Arriving in the area of operations at dawn, the soldiers of the Picardy Battle Group leap out of their armoured vehicles and set about their separate tasks of installing the MMP at the top of a ridge. Each member of the crew of six performs a clearly defined role: commander, gunner, loader, rear gunner, radio gunner or driver.
The MMP is in place. Sergeant Nicolas begins observing with the aid of his gunner. The sights of the MMP pick up signs of ground movement. The gunner examines each particular point, zooming in for closer scrutiny. For Sergeant Nicolas, “the MMP is an exceptional weapon system for both day and night-time observation. The ‘fusion’ mode detects heat sources and allows us, for example, to detect an individual hiding behind trees.”
This new missile is a real concentrate of electronic innovations: with a range of over 4,000 metres, it can be used both as an anti-personnel and anti-vehicle missile and as an “anti-infrastructure” missile – a useful new feature for operations in the Sahelo-Saharan Strip, where the sides of certain rock faces are sometimes used as shelters by members of armed terrorist groups. On the technical side, the MMP is easy to use, as the sergeant demonstrates: “To switch from anti-personnel missile to infrastructure missile mode, I just go to the MMP drop-down menu and select the relevant box. The core of the system is located in the missile, so once the round is launched, my gunner sees in his scope what the missile sees. He can change the target at any time, thanks to the fibre optic data link to the console. The missile is equipped with a camera with day and night vision of outstanding quality.”

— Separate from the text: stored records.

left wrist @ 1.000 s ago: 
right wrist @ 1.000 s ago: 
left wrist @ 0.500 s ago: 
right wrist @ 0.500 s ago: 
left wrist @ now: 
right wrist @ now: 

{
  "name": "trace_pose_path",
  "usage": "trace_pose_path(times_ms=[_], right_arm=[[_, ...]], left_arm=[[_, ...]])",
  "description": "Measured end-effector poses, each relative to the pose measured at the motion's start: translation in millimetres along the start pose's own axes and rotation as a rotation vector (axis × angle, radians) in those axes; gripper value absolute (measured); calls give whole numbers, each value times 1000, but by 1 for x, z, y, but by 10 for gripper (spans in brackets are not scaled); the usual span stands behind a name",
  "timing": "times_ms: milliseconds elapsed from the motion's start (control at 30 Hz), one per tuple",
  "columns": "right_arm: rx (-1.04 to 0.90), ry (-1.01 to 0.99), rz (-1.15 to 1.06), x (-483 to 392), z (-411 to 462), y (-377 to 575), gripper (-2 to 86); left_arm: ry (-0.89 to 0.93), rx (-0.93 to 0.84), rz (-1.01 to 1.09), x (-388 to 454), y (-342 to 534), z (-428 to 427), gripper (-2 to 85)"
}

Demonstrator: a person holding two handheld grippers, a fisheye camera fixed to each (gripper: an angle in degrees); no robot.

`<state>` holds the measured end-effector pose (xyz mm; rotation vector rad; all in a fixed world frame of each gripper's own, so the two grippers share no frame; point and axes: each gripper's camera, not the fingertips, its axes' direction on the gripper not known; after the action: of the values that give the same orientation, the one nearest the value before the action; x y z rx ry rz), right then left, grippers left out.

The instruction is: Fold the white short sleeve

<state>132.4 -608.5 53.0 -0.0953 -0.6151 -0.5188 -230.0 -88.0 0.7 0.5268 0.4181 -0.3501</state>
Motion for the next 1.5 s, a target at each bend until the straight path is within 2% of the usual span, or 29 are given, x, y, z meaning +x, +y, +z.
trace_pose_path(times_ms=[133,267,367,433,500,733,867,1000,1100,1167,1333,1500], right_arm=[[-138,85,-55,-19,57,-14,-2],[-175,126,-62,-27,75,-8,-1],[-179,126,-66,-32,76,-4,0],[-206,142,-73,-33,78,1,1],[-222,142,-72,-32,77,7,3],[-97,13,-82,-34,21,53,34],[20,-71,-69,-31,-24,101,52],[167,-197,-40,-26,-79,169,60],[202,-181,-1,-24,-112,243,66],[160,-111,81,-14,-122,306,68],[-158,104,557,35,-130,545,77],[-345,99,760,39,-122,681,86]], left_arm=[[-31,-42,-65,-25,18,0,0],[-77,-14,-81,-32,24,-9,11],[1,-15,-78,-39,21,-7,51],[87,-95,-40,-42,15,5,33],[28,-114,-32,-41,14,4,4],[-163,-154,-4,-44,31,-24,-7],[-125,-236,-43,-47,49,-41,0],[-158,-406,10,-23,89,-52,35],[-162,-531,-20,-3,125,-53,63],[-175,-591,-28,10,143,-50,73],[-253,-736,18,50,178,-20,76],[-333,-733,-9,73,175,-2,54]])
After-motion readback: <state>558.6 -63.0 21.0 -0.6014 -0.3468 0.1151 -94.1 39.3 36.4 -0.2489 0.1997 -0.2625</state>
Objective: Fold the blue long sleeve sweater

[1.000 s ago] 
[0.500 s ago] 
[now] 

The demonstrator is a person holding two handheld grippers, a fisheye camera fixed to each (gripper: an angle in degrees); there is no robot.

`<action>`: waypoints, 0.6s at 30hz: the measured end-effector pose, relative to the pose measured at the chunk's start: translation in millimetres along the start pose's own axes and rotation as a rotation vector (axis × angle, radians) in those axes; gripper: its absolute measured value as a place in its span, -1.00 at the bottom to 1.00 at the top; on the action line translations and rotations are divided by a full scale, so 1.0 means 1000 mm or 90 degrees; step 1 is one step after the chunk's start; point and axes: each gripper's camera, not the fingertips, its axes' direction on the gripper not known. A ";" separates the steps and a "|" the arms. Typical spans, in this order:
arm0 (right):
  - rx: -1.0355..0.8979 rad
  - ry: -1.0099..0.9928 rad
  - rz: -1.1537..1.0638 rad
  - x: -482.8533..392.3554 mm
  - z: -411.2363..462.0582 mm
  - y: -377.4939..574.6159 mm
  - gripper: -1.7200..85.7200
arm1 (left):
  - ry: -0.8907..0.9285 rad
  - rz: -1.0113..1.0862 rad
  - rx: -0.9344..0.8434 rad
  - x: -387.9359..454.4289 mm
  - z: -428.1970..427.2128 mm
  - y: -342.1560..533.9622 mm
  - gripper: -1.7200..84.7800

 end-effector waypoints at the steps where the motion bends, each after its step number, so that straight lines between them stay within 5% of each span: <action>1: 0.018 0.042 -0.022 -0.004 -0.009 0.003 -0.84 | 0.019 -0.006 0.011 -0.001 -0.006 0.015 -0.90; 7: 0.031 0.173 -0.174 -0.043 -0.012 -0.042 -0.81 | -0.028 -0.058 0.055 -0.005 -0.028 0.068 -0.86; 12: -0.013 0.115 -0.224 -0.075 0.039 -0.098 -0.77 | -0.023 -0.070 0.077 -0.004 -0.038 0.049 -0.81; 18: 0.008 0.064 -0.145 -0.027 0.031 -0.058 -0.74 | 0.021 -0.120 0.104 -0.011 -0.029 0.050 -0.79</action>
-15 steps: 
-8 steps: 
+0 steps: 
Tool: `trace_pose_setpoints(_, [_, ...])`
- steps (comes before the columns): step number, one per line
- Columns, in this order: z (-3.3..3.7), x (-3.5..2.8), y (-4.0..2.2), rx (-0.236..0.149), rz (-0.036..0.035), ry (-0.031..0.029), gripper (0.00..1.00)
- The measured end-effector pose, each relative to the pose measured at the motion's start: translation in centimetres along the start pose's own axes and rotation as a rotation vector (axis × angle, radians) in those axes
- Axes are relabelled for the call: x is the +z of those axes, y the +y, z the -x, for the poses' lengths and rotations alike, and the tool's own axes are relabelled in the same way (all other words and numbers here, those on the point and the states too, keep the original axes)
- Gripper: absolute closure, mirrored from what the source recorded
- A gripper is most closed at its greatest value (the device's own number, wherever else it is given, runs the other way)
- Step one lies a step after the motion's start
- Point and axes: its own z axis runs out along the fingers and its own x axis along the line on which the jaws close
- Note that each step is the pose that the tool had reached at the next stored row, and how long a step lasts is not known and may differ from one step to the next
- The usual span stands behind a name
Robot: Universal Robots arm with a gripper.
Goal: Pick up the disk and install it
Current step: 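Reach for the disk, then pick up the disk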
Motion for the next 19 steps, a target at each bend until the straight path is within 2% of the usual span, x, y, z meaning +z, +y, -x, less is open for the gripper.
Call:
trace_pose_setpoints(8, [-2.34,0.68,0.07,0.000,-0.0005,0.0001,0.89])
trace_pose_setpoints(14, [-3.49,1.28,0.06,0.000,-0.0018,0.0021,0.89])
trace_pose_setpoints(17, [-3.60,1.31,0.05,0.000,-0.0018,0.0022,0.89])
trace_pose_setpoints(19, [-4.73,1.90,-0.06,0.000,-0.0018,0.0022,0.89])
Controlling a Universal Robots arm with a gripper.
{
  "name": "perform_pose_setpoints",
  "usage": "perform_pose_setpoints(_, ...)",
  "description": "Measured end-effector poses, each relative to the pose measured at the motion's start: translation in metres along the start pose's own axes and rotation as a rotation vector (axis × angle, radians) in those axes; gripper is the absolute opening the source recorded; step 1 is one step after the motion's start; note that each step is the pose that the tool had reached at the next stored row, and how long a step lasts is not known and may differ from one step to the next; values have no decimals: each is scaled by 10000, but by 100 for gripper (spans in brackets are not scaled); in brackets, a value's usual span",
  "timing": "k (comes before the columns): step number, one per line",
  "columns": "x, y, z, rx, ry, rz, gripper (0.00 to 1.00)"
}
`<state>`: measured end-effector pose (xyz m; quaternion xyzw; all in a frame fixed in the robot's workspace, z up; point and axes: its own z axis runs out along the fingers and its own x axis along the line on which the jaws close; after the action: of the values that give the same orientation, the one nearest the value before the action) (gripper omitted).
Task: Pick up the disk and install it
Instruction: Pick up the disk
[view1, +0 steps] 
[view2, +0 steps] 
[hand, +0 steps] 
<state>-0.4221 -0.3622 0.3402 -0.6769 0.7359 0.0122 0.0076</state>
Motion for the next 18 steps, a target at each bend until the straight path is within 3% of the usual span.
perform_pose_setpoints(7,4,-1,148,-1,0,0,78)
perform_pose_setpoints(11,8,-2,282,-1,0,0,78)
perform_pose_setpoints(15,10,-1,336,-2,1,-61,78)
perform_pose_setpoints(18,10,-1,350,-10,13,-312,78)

Before being sent out to the theatre of operations, Sergeant Nicolas and his gunner received specific training on the MMP at Draguignan Infantry School.
A major innovation, originally developed for the French Army’s infantry and light cavalry units, the MMP is the successor to the Milan system. Having now been deployed for the first time in an operational setting, it will gradually be rolled out to most front-line units.